Market research provides direction
Market research is a core responsibility of any business development professional. You don’t need to be an economist, but you do need a working awareness of the forces shaping your markets.
That may include:
Demographic trends: Is it an aging population that could drive more healthcare development, or is it comprised of growing families that influence investment in infrastructure and education?
Legislative changes: Impacting funding, priorities, and players
Emerging delivery models: Driving teaming, hiring, and professional development strategies
Industry investments: Like interest in prefabrication or mass timber
Competitive movement: Like strategic hires, layoffs, or new office locations
Client mergers and acquisitions: That shifts decision-making structures, development priorities, and partner advantages
Shifts in funding priorities: That impact project progress and pipeline
Just because your firm has a fastball in something does not mean there is a universal appetite for it. Market research helps answer a critical question: Where should we actually be investing our time and energy? It gives context to the opportunities in front of you and helps separate activity from real momentum.
Your competitors matter more than you think
As much as we love to believe our firm is the best around, the competition exists for a reason. I’m the first person to say you should believe deeply in your firm’s value. But there is a difference between being confident and delusional.
Many leaders turn a blind eye to their competitors, choosing to accept their perceptions as final reality:
“They’re too expensive.”
“They mess everything up.”
“They’re terrible to work with.”
Maybe some of that is true. But it's rarely the full picture. If it were, those firms wouldn't be in business.
Periodic assessments of competitor positioning and market presence provide important context:
What projects are they celebrating?
How are they talking about their services?
What expertise are they trying to own?
Where are they building visibility?
What relationships seem to be driving their work?

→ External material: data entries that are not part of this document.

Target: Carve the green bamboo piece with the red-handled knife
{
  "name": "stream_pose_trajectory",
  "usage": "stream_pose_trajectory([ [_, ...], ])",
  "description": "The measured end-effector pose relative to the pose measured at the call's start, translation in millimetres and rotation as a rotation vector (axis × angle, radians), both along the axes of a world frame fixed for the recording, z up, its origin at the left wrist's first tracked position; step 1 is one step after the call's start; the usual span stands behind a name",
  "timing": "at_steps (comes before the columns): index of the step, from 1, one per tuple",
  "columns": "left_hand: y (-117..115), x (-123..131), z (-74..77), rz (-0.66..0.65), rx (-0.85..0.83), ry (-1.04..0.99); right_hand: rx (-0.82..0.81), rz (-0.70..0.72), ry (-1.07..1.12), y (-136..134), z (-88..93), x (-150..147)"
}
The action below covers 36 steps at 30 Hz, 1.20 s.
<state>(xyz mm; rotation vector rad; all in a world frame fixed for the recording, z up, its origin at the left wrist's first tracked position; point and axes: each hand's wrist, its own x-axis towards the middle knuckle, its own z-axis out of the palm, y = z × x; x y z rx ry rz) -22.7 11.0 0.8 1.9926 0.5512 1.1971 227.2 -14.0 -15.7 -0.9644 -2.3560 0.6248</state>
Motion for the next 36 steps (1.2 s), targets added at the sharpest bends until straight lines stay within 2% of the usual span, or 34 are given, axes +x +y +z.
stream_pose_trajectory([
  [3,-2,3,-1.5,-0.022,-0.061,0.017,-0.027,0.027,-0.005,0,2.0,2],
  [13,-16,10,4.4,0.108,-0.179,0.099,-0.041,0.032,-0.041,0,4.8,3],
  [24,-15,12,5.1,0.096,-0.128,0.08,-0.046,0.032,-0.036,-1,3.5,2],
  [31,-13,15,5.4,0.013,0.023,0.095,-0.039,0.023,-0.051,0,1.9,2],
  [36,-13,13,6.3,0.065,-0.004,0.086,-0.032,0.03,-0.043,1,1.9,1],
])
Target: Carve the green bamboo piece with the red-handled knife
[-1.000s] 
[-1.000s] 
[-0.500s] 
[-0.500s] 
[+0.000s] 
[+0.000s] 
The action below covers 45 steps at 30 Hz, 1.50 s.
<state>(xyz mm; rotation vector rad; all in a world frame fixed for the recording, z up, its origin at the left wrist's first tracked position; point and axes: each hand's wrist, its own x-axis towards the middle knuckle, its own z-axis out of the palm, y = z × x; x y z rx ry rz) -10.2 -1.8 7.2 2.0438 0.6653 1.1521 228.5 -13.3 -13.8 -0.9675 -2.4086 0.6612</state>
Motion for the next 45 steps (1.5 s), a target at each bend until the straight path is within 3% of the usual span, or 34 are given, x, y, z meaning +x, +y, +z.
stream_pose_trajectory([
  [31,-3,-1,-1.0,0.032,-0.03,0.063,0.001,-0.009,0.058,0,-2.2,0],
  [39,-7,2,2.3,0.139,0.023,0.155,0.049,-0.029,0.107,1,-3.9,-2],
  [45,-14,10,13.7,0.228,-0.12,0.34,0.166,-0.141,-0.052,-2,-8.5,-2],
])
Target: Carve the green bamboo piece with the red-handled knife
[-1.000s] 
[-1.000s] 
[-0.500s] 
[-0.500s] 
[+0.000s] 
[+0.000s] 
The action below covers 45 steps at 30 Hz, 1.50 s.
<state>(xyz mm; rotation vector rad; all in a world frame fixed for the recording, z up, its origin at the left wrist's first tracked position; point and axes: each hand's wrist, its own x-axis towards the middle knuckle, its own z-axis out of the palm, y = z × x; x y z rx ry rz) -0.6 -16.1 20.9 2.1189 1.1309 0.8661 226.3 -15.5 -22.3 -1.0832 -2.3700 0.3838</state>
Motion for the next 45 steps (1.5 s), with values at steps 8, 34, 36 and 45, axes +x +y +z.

Part of business development is deciding who you want to meet with. The other part is knowing what you want to say when you get there. If you do not understand how competitors are positioning themselves, it becomes much harder to articulate why your firm is different.
Your BD strategy should support firm strategy
All of this becomes noise if it is disconnected from your firmwide strategic goals. That sounds obvious, but many business development professionals struggle to articulate their firm’s goals beyond revenue targets. Revenue matters, of course. But there are many ways to arrive at the same number.

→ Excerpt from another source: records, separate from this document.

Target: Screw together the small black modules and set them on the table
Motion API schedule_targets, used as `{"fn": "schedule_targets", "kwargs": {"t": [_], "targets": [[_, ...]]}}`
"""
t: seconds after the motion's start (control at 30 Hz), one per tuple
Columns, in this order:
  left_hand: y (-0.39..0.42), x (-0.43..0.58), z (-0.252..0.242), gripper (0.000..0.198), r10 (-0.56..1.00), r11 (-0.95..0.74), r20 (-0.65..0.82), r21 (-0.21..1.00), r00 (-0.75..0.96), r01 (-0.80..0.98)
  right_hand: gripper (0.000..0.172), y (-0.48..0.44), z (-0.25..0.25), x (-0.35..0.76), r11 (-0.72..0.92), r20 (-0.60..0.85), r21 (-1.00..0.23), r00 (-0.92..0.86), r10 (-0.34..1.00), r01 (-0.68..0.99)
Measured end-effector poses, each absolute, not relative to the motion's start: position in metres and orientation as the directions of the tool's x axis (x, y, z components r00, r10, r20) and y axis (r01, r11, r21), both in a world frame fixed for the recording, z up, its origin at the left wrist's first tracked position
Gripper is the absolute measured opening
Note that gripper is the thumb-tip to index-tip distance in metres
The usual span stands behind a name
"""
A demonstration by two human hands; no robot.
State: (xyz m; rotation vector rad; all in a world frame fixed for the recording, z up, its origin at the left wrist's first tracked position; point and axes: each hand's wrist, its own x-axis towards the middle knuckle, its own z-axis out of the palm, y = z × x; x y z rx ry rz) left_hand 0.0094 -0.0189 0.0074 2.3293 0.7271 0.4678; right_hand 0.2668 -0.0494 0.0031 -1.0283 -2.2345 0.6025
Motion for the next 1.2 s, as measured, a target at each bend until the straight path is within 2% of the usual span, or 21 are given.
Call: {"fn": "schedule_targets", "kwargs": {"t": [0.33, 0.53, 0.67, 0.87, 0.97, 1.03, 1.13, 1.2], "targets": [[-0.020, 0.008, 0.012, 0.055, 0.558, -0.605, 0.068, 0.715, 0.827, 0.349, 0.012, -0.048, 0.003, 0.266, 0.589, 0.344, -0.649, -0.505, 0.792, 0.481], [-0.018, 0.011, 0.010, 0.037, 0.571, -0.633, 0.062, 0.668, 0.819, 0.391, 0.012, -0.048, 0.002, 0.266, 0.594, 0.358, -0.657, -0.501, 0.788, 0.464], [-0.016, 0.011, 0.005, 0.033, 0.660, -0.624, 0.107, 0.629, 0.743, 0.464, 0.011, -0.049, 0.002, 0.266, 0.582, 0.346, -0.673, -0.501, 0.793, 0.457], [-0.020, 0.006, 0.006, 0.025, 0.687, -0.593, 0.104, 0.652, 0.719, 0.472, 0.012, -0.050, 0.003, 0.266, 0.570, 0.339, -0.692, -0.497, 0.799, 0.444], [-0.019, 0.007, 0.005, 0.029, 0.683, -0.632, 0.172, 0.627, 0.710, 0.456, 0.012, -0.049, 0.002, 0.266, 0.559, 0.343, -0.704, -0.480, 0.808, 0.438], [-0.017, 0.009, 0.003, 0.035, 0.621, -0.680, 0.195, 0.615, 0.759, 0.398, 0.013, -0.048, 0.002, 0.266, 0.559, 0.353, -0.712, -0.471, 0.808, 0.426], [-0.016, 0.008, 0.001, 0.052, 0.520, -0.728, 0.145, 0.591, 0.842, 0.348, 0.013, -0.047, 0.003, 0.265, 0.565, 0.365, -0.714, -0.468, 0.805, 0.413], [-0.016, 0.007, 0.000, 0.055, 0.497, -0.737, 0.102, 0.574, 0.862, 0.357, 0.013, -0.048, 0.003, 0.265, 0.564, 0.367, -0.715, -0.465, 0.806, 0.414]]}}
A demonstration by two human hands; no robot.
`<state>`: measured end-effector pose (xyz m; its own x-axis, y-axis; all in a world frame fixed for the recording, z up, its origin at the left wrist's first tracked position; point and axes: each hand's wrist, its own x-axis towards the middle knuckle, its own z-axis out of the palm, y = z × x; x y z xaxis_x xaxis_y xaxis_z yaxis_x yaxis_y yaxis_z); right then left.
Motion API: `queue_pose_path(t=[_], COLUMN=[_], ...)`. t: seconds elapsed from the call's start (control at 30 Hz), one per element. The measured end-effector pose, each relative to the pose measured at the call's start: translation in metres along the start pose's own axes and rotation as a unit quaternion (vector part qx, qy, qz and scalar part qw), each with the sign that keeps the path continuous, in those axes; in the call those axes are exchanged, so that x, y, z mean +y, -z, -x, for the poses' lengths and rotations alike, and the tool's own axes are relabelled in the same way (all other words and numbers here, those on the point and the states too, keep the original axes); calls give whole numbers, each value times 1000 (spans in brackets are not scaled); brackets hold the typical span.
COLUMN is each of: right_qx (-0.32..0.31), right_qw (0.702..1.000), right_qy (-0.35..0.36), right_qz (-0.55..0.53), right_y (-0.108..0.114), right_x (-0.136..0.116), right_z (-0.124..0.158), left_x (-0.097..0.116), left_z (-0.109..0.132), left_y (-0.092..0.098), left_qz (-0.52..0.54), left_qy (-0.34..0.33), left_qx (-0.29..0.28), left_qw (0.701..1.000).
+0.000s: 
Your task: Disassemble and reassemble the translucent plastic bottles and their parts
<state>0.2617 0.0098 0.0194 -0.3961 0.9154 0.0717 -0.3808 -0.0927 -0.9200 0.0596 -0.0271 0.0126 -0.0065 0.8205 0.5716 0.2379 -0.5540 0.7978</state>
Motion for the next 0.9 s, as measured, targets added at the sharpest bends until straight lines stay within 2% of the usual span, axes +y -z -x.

Winning two $50 million projects creates a very different operational reality than winning twenty $5 million projects. Neither path is inherently better. They simply require different approaches, different teams, and different business development strategies.
One firm may prioritize long-term stability through larger projects. Another may prioritize diversification through smaller, strategic wins.
Understanding the bigger picture behind the numbers matters. Without that clarity, business development can easily become reactive—filling calendars, chasing RFPs, and staying busy without any real impact on strategic goals.
The most effective BD strategies connect daily efforts to long-term direction.
Strategy is really about focus
Focus is one of the most important skills in business development. Every market, client, pursuit, and relationship carries a different level of opportunity, risk, and strategic value. The firms that grow intentionally are led by business developers who know how to evaluate those differences and direct their attention accordingly.
If you're in a business development role, revisit these filters regularly to keep your focus—and that of your firm—sharp. Your win rate, calendar, and bottom line will thank you.